The ‘Stare of the Dog’ this time brings a cautionary tale for all Labrador owners (and other dogs too I suspect) living in the misguided belief that their pampered pooch is to be trusted with an access all areas pass about the home. For Dudley, like many a woofer would be in the demolition business if he were to join a building trade.
In taking receipt of the adorable though not yet house-trained pup we were under no illusions. Behind the cute, hairy brown exterior lies a reckless vandal with minimal regard for personal space or property and we knew from the outset there would always be days when the house would take a battering. The extent of this onslaught would always be the worrying factor as we braced ourselves for the hurricane.
Inside a week, he’d managed to chew right through the rubber seal at the bottom of the back door, offering us an early glimpse of his handy work. Of this particular incident, I was not too worried mind given he’s the one who sleeps in a bed not two foot from the offending door with its now shredded seal. Good luck Dud I say, Manchester’s not the driest spot in the UK now is it. I’ll lend you a pan to do the bailing out shall I?
Then there was the rather ungrateful way in which he dispatched of the day bed we bought him at great expense. Yes. You read correctly. A day bed. Designed to bring an ‘air’ (pun intended) of respectability and cleanliness to Dudley’s lounge residence, we hit up TK Max for all our £25 could justify in the latest canine comfort. Initially the bed was met with good-natured intentions from Dudley and for a few precious months only suffered the ignominy of the odd dry hump or two. Then came the destruction, one hunk of green fluff at a time.

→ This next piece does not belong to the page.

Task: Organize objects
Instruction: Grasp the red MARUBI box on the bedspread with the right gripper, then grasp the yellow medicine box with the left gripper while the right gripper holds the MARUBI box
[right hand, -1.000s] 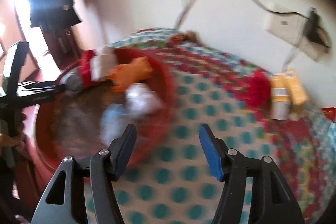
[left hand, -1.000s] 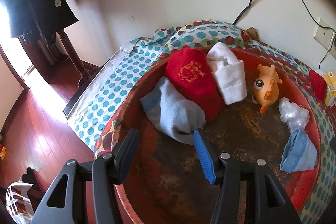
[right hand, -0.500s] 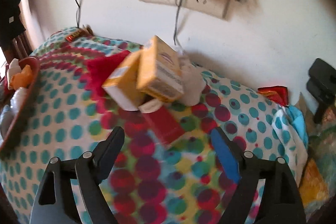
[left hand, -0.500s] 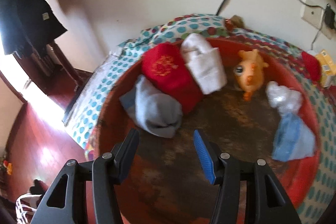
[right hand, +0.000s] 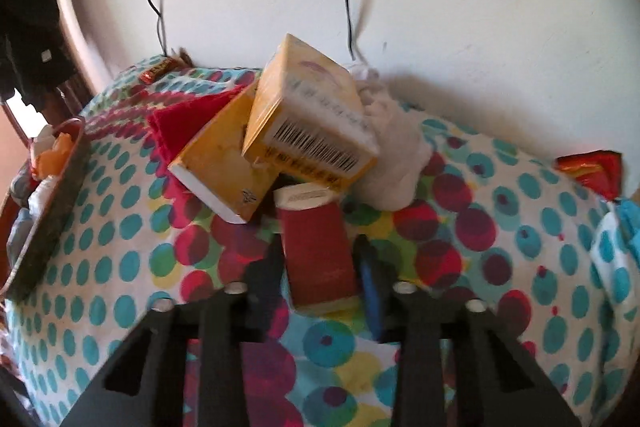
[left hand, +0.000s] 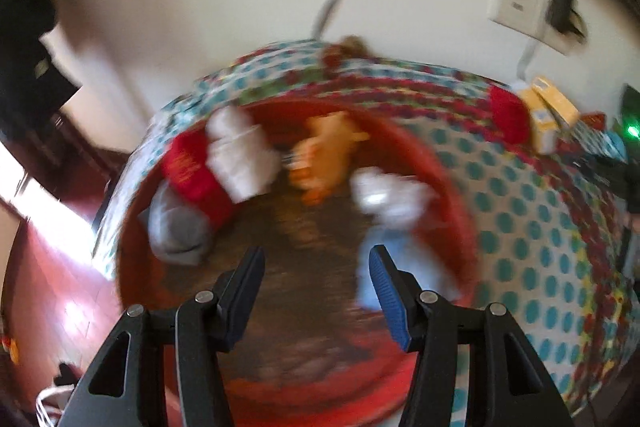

Passing through puppyhood and into adolescence, the main targets for his frustrations seemed always to be the walls and floor of the back kitchen where he’s usually confined when wet and dirty. Seizing on a small tear in the Lino one day and aggravating it further, slowly but surely our entire floor disappeared like an unraveling woollen jumper. Add to this the numerous sets of very obvious paw marks on the freshly painted walls at waist height and the scratches on the plaster-board walls and I think visitors to the house started to suspect me of being a ‘Josef Fritzl’ type.
As my father often says, a lazy man makes more work for himself and on many an occasion last summer I would carelessly dump the seat covers to the patio chairs on top of the washing machine instead of stowing them safely in the garage. What an error. With the washing machine sitting closer to Dudley’s bed than the tooth fairy, it was but a matter of time before he struck. I’d attempt to describe what happened when he did but then what words could better this picture?
Other targets for Dudley’s flexing jaw muscles have included my reading glasses and a pretty pricey bike light. On both occasions, what made the business so frustrating was that I was in the room with him, hearing the noises, blissfully unaware and assuming he was chewing his own toys. Where the glasses were concerned, I had it coming to me I suppose. Apparently I requisitioned my uncle’s sunglasses from his car as a kid and left them casually lying behind a wheel when he drove off.
With his own toys Dudley’s very unpredictable too. Many of his favourites have lasted longer than a Pink Floyd track whilst others are put to the sword in minutes. Last Christmas he was given a delightful toy robin, decked out with red breast and wearing more tweed than Cheltenham Races. I think this particular bird lasted less time than the roast turkey and I remember feeling somewhat sorry for the wee fella as he was eviscerated before my very eyes on our kitchen floor. To give him his due, he is however mustard with the hoover and is currently charging around upstairs with the extension pipe to our long suffering ‘Henry’. In fact I just got whacked across the legs with the thing.
I wouldn’t want people running away with the idea that Dudley is a complete menace about the house because he’s not. He does however have an appetite for Destruction.